Biomedical Imaging and Instrumentation
Quentin T. Walker
Undergraduate Student
The Ohio State University
Columbus, Ohio, United States
Benjamin D. Hage
Postdoctoral Research Associate
University of Nebraska-Lincoln
Lincoln, Nebraska, United States
Greg Bashford
Professor
University of Nebraska- Lincoln, United States
An aneurysm or hemorrhage can seriously harm the vasculature, especially in the blood vessels that supply blood to the brain. About 10 in 100,000 adults experience these conditions annually in the US, and survivors are often hospitalized. During this time, the patient is at high risk of vasospasm (a narrowing of arteries). Medical professionals check the blood flow of these patients to monitor for vasospasm. However, monitoring may occur less often than optimally; often, only once per day.
Medical professionals use transcranial Doppler ultrasound (TCD) for detecting and imaging blood flow. TCD is a noninvasive method of detecting the blood flow velocity within the cerebral vasculature. It enables the calculation of parameters such as the Lindegaard Ratio. The Lindegaard Ratio compares blood velocity in the middle cerebral artery (MCA) to the velocity of blood in the internal carotid artery (ICA). This parameter can provide insight into how at-risk a given patient is for vasospasm. The long-term goal of this research is to design an ultrasound patch for use in a TCD system to detect blood flow in relevant arteries in the brain. The system would continuously monitor blood flow; therefore, a medical professional does not need to be physically present when a patient experiences a vasospasm.
TCD was done on ten volunteers using a Doppler BoxX TCD. The subjects were brought into the lab and had a transducer placed in three locations: 1) on their temple to record the MCA velocity, 2) under the jawbone (i.e., submandibular window) to record ICA velocity, and 3) along the neck inferiorly to #2, which was also used for ICA velocity. Two photos were taken from a lateral view, and two from a frontal view to evaluate the depth, placement, and angle of the transducer when imaging the neck.
Blood flow velocities and the Lindegaard ratio were calculated from TCD data. Two Lindegaard ratios were calculated per person. One Lindegaard ratio was calculated using the blood velocity in the ICA seen when imaging from the submandibular window. The other was calculated by imaging along the neck using a TCD transducer.
Two angles were estimated from the pictures using the Image J software: θ1 is the angle measured from the lateral view, and θ2 is the angle measured from the frontal view. A qualitative model of signal quality as a function of the angle θ1 was made using the photos.
The Lindegaard ratios and ICA velocities were compared using a two-tailed paired t-test (α=0.05).

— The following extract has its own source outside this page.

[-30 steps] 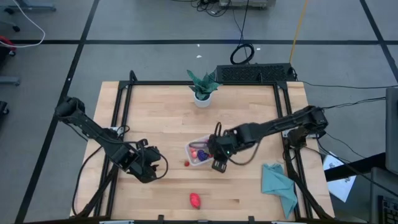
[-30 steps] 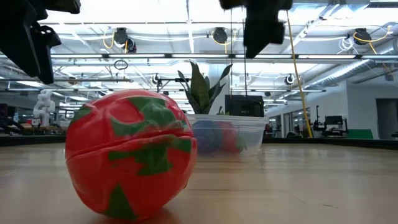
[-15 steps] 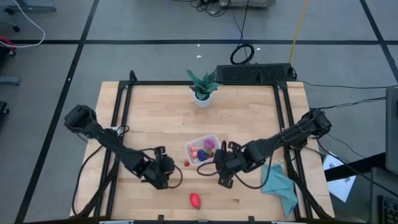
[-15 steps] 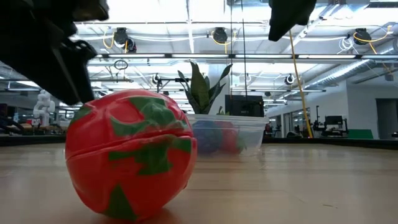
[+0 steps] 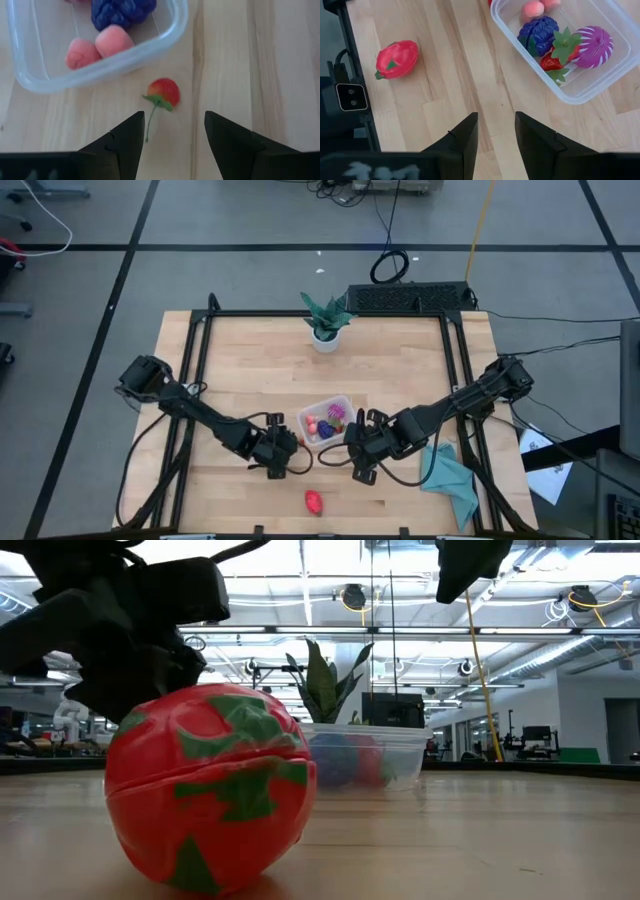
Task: Pick and placing Produce into tupperware
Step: Put the strawberry into the transparent bin
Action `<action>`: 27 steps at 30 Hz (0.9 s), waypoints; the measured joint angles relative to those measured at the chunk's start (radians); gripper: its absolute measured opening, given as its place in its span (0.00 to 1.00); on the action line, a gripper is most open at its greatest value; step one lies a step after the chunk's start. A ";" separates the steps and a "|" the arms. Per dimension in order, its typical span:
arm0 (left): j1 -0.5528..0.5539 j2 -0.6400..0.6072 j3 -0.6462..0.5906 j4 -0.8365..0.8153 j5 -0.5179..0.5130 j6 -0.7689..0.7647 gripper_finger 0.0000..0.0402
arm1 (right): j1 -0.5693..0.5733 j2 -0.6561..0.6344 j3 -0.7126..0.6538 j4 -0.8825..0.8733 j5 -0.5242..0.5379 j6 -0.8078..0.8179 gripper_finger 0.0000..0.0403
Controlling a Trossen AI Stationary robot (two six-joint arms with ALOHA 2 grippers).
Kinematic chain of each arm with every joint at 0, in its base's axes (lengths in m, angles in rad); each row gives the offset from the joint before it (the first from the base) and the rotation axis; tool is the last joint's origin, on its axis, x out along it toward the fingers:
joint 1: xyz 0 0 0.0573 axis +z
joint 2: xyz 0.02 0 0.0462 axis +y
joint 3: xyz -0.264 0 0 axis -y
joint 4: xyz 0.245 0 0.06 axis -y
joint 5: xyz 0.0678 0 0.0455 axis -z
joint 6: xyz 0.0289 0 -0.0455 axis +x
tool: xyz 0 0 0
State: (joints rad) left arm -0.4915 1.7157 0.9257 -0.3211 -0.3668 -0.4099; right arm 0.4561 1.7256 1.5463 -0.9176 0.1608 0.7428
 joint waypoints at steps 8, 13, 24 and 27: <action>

The comparison of the velocity of Lindegaard ratios showed no significant difference between patients (p = 0.54 for the velocity and p = 0.48 for the Lindegaard), suggesting that imaging along the neck is a potential alternative to imaging in the submandibular window for calculating the Lindegaard Ratio. The velocities and Lindegaard Ratios of the two imaging locations were correlated (R2=0.79 for the velocity and R2=0.55 for the Lindegaard) and a regression model was obtained.
The ICA was found between 25.5 mm and 30 mm. The average θ1 angle was 50.6° with a standard deviation of 6.8°. The average θ2 angle was 41.6° with a standard deviation of 11.8°. The angle θ1 showed greater consistency versus θ2. The variation is due to θ2 being dependent on anatomical differences between volunteers. Therefore, θ2 is a function of the patch location. The θ1 angle had a more substantial effect on the signal to noise ratio. This angle influenced the next iteration of wearable patches. The piezo elements were placed at an angle of 45° because it falls within the confidence interval of θ1. The model showed that as θ1 increases, the signal quality decreases, leading to more noise in the signal. The experiment yielded conflicting results about the effects of a decrease in θ1. As θ1 decreased, the signal quality improved in two volunteers, but the signal quality had a negligible change in two other volunteers. Therefor signal quality cannot be guaranteed outside of the confidence interval for θ1.
There are two ways to use the velocity calculated. The first is a substitution of the velocity of blood in the ICA found in the neck for the velocity of blood found in the ICA at the submandibular window in the Lindegaard Ratio. The alternative is to use the ICA velocity found in the neck and the regression model found prior to estimate the ICA velocity seen in the submandibular region. The ICA velocity found in the neck could be used to estimate the ICA velocity seen in the submandibular region. The estimated velocity can subsequently be used to estimate the Lindegaard Ratio.